(Saved entries)
────

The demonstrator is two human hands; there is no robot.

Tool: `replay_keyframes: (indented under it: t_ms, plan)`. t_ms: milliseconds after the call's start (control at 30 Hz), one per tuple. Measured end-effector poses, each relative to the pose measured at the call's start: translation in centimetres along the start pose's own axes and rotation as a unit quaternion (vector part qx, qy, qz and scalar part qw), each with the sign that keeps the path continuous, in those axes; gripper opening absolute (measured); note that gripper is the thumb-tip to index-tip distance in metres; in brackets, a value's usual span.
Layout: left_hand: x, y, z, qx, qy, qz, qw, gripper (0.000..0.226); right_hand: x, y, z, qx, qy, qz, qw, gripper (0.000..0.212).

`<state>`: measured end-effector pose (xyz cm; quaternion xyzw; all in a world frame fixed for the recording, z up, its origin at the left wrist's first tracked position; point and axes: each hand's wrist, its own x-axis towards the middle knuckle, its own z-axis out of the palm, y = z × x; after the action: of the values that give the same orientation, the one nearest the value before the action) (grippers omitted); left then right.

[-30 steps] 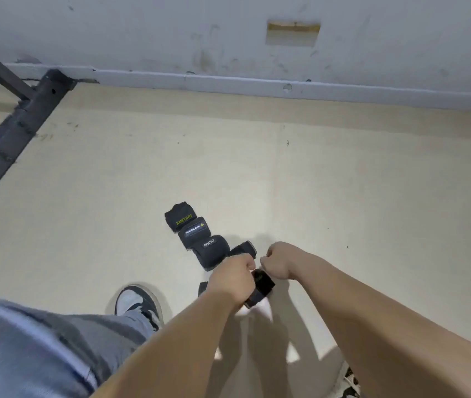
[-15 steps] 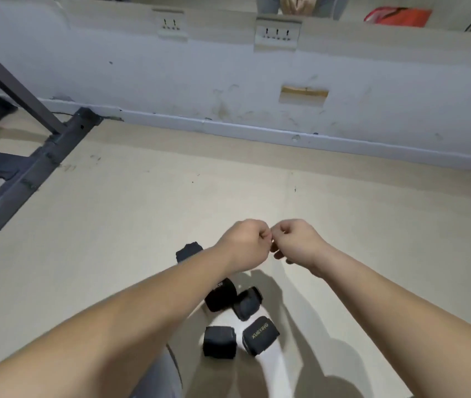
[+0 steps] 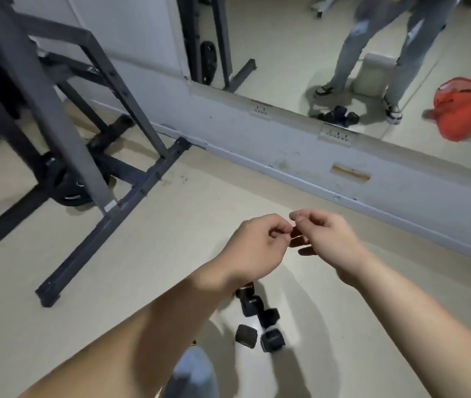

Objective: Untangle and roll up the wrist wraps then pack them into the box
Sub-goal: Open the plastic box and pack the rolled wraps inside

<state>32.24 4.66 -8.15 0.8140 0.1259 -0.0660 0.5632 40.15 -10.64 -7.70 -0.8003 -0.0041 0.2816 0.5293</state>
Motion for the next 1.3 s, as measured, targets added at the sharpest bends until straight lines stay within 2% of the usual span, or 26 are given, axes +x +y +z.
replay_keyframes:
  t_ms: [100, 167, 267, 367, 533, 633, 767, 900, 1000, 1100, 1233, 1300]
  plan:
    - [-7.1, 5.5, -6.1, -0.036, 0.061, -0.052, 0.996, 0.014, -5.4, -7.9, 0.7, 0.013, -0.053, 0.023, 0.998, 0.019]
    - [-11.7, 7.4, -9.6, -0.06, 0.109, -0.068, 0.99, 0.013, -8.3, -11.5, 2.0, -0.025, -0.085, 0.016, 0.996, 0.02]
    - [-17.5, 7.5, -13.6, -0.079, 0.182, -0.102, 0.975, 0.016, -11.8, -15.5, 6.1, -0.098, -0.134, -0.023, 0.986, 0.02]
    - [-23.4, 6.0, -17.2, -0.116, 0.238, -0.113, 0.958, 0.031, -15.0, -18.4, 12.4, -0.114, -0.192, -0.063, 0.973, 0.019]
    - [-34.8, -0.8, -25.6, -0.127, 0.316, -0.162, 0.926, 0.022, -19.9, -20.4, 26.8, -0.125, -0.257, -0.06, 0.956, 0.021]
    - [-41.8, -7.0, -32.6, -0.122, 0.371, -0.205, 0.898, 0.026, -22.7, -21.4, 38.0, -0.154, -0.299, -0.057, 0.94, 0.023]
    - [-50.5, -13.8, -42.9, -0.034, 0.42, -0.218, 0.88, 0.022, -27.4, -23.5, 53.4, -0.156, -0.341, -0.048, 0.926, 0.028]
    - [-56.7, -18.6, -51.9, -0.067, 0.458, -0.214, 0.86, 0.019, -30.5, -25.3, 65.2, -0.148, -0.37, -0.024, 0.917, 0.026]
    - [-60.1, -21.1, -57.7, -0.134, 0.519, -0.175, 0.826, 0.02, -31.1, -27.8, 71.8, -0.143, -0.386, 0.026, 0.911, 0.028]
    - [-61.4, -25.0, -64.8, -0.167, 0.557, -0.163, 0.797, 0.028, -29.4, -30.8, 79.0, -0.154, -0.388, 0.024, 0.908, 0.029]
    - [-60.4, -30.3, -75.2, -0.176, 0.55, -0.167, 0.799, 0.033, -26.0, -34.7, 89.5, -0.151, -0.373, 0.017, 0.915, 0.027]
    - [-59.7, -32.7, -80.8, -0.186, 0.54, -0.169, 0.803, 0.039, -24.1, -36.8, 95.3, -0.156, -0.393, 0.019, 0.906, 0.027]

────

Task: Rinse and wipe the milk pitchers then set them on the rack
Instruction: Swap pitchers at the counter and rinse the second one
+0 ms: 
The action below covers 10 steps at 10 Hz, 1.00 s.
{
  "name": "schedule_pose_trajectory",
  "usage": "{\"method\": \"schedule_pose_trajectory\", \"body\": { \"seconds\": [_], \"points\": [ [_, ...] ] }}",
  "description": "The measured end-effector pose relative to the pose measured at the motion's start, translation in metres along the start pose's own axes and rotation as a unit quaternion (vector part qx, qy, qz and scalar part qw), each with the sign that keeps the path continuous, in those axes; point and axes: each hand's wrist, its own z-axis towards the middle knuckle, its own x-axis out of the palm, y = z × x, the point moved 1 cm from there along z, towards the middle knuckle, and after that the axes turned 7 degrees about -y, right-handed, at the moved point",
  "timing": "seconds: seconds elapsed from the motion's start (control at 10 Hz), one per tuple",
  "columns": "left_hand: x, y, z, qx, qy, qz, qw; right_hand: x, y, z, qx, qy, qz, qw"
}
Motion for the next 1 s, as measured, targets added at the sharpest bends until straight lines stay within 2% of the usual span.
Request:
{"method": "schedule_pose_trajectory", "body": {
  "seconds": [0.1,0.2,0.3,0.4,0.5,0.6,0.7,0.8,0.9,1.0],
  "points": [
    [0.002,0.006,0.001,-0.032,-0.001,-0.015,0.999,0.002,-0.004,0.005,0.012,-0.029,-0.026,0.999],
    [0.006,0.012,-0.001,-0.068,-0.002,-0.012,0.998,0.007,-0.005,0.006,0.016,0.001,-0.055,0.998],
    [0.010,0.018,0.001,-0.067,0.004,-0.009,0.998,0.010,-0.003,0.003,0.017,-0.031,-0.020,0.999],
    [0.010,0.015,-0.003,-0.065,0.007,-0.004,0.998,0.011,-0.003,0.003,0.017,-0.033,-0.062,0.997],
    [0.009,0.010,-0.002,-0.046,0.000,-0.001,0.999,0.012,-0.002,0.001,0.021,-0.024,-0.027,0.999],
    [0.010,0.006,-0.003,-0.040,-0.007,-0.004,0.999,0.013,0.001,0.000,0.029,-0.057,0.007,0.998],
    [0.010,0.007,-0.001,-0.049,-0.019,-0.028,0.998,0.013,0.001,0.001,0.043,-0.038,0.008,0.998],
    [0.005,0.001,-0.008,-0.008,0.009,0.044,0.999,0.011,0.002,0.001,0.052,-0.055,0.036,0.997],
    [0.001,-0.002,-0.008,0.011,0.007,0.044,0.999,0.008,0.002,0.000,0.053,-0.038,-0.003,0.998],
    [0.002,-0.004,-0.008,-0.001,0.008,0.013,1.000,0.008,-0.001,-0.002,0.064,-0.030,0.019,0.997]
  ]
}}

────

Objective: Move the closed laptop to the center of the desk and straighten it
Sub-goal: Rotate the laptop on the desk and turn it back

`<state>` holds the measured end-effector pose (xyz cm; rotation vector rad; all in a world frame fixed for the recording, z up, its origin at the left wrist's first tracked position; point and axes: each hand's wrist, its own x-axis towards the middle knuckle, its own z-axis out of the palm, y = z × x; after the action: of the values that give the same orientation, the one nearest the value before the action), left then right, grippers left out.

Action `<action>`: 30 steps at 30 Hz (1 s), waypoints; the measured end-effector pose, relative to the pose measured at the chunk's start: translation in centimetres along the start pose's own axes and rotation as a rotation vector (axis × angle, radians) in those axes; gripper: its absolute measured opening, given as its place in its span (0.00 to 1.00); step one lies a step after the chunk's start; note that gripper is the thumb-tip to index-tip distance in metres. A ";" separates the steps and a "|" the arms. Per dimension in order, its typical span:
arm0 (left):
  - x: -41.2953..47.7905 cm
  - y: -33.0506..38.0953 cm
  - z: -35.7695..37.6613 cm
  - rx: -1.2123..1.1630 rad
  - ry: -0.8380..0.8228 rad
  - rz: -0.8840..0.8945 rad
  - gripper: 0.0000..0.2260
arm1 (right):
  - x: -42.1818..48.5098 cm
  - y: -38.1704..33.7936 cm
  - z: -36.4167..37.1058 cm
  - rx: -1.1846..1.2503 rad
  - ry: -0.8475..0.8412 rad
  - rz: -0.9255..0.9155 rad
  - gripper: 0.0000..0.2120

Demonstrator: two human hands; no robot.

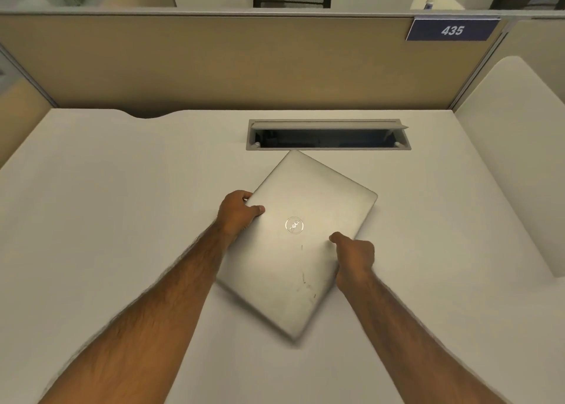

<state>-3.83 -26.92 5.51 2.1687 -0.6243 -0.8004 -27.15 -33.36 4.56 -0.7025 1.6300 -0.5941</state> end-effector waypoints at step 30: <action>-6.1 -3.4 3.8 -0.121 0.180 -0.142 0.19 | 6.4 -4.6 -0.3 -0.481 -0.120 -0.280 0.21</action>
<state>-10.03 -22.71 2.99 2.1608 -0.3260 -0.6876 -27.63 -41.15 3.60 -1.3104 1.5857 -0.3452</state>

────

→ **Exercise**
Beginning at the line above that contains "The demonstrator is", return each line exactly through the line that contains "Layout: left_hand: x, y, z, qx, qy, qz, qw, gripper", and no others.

→ **Response below**
The demonstrator is two human hands; there is no robot.

Tool: `replay_keyframes: (indented under it: t_ms, plan)`. t_ms: milliseconds after the call's start (control at 30 Hz), one per tuple. Measured end-effector poses, each relative to the pose measured at the call's start: translation in centimetres along the start pose's own axes and rotation as a unit quaternion (vector part qx, qy, qz and scalar part qw), each with the sign that keeps the path continuous, in those axes; gripper opening absolute (measured); note that gripper is the thumb-tip to index-tip distance in metres; in brackets, a value's usual span.
Layout: left_hand: x, y, z, qx, qy, qz, qw, gripper (0.000..0.226); right_hand: x, y, z, qx, qy, qz, qw, gripper (0.000..0.212).

The work on the exercise is done.